Don't let them say you ain't beautiful they can all get f***ed just stay true to you.... This is what Eminem say in the song beautiful and I completely agree with him.
No matter what sexuality gender colour you are, you are a human being, not even animals should be treated in such manner.
I know your pain, I am not sure if you have heard of Abercrombie and Fitch, well I worked there as a floor model and honestly I got tired of looking the way they wanted me to and presenting the stupid image of the brand so one day I decided, enough is enough...I quit-I know that this comes as nothing with what you might be feeling but .... Trust me when I say I have been there.
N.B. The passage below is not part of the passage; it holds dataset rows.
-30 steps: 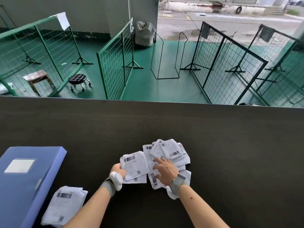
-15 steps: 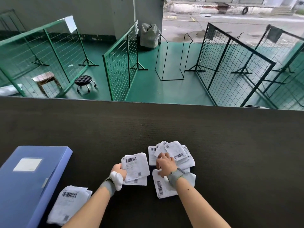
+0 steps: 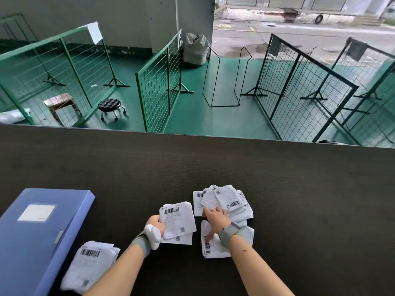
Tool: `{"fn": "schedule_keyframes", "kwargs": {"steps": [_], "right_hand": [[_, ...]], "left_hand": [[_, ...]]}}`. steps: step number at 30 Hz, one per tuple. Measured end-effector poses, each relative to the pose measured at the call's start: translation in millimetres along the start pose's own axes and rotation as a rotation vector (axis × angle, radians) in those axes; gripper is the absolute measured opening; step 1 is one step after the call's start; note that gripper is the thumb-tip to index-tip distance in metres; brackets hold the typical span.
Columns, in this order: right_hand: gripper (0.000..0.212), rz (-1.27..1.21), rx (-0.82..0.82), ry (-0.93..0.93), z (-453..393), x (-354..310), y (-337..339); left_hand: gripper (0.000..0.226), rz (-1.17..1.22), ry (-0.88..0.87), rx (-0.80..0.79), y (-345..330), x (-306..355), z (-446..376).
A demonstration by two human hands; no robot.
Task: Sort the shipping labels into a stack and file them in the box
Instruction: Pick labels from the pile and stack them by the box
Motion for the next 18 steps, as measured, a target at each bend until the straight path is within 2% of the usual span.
{"fn": "schedule_keyframes", "kwargs": {"steps": [3,5,6,8,11,12,16,18], "right_hand": [[0.041,-0.059,-0.044,-0.029,-0.5,4.5,4.8],[0.019,-0.199,-0.029,-0.085,-1.1,7.9,6.5],[0.015,-0.313,-0.002,-0.141,0.0,9.9,8.6],[0.018,-0.61,0.09,-0.311,2.7,13.2,15.5],[0.041,-1.111,0.194,-0.616,2.3,23.6,19.7],[0.042,-1.177,0.214,-0.641,3.3,25.1,23.1],[0.056,-1.19,0.327,-0.74,4.2,27.0,33.3],[0.046,-1.2,0.369,-0.742,5.4,22.8,38.4]], "left_hand": [[0.034,-0.004,0.008,-0.016,1.3,-2.5,-4.1],[0.031,-0.01,0.011,-0.005,3.4,-3.2,-6.0],[0.028,-0.014,0.01,0.005,4.1,-3.5,-7.2],[0.025,-0.009,0.016,0.012,6.9,-6.3,-10.7],[0.023,-0.02,0.029,-0.028,6.4,-15.1,-19.6],[0.026,-0.03,0.033,-0.037,6.3,-18.1,-21.9],[0.024,-0.1,0.031,0.028,10.2,-23.7,-29.1],[0.024,-0.101,0.007,0.028,10.8,-21.3,-29.6]]}}
Point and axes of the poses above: each hand's wrist, its own z-axis away from the middle knuckle, its own y-axis out of the back of the hand, x = y × z, the point moved 1 cm from there along -z, towards the middle knuckle, and after that the axes turned 12 degrees about x, right-handed, at the moved point
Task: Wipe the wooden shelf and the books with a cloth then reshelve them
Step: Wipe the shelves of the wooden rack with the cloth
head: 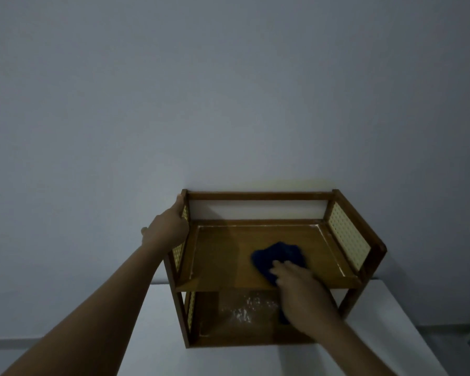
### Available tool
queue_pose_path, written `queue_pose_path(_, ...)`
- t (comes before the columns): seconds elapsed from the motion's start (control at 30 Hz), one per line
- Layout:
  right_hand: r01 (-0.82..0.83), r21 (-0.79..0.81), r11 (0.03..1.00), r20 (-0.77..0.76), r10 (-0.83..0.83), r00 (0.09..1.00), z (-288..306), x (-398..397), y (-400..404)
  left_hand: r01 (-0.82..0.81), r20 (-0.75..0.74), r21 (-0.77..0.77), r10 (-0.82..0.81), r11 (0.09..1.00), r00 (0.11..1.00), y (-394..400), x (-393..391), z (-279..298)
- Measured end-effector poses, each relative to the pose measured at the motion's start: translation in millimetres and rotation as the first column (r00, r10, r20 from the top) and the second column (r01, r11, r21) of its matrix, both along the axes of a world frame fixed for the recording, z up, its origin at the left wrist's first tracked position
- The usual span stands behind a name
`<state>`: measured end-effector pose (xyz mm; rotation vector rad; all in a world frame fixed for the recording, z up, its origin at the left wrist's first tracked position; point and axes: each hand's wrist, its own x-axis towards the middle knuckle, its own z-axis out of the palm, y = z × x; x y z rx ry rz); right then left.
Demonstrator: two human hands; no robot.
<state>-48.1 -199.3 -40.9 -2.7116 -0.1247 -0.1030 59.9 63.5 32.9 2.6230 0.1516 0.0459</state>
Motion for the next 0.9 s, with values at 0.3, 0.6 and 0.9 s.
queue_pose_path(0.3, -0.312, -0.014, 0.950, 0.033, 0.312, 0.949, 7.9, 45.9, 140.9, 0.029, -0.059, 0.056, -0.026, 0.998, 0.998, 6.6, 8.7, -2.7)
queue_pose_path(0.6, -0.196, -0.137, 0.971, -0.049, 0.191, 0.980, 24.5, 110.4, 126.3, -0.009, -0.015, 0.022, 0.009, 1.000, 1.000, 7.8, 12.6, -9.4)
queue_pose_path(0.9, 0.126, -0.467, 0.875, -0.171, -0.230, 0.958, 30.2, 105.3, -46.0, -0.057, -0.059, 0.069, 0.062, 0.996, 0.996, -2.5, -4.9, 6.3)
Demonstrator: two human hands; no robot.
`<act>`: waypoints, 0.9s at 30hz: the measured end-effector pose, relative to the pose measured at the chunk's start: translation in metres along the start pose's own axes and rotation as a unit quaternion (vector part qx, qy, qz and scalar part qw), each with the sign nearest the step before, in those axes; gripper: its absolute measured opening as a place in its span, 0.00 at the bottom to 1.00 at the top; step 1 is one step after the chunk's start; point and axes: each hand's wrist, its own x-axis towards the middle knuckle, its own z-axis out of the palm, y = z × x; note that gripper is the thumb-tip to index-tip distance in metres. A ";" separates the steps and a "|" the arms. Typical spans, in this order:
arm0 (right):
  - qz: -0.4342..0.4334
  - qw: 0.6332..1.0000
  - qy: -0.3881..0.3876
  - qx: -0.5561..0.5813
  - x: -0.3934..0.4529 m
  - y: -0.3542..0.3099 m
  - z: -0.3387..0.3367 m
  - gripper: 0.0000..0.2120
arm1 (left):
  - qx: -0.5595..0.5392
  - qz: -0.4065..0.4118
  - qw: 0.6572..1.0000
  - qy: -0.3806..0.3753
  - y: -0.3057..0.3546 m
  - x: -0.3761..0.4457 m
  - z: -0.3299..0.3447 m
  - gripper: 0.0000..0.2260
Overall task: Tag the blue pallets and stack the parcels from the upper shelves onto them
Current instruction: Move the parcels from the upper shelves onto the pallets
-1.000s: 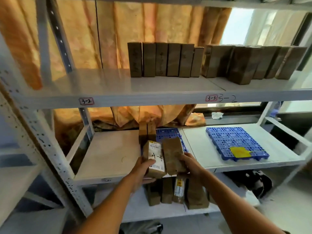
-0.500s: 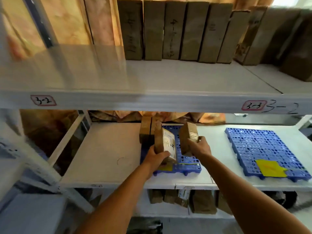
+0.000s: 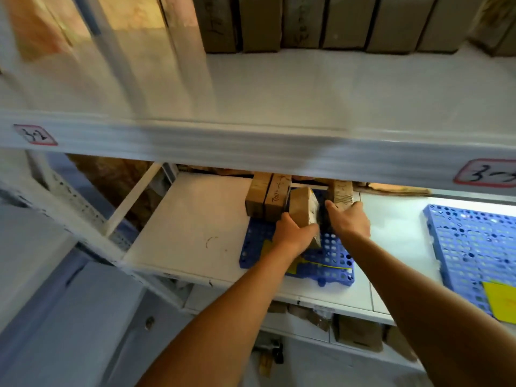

I know the feeling of trying to fit in and being someone you are not....
For nearly 2 years now I have battled bulimia and anorexia.... don't get me wrong I wasn't fat before but I wasn't size 0 and some photographers would sugget of being size0 -this is seen as the perfect size...so what I did is starved myself for days until I fainted... To cut long story short, at end of the day I don't blame the people or photographers who suggested to me to lose weight I blame myself for trying to be what they wanted me to be...Anyways I am fine now, but enough about me- With my story I just want to tell you that why try to fit in when you are born to stand out.... You are unique and special ..Look at lady gaga for example
those little boys have some major ego problems hence why they make you feel bad so they can feel better about themselves...
Just be who you are and don't let it get to you- gay staight male or female ....u are not alone there are many people out there like u.
Btw seek help cause you might develop depression and body dysmorphia and with that comes illnesses like anorexia bulimia and many other horrible things like self harming.
Hope you feel better and just remember what doesn't kill you makes your stronger and learn to forgive... These guys probably have other problems like abusive alcoholic dad or other family problems cause even though they are mean to u, I am sure they are that way cause of something. They perhaps portray this image of an Alfa male but trust me there is so much more underneath that facede....although that doesn't justify their actions.
B4 all that started how did u feel about urself? It's a cruel world so its up to ourselves to stay strong. U know who u r and there are always accepting people. Plus just wait n c where those mean people end up n life. Ull probably hv a Bttr 1 w/0a doubt:)
I like it, it gives you that aura of mystery, like what was so bad that suicide seemed like a better alternative?! I thought about getting a slit wrist tattoo. I don't like needles, so that kinda didn't work out.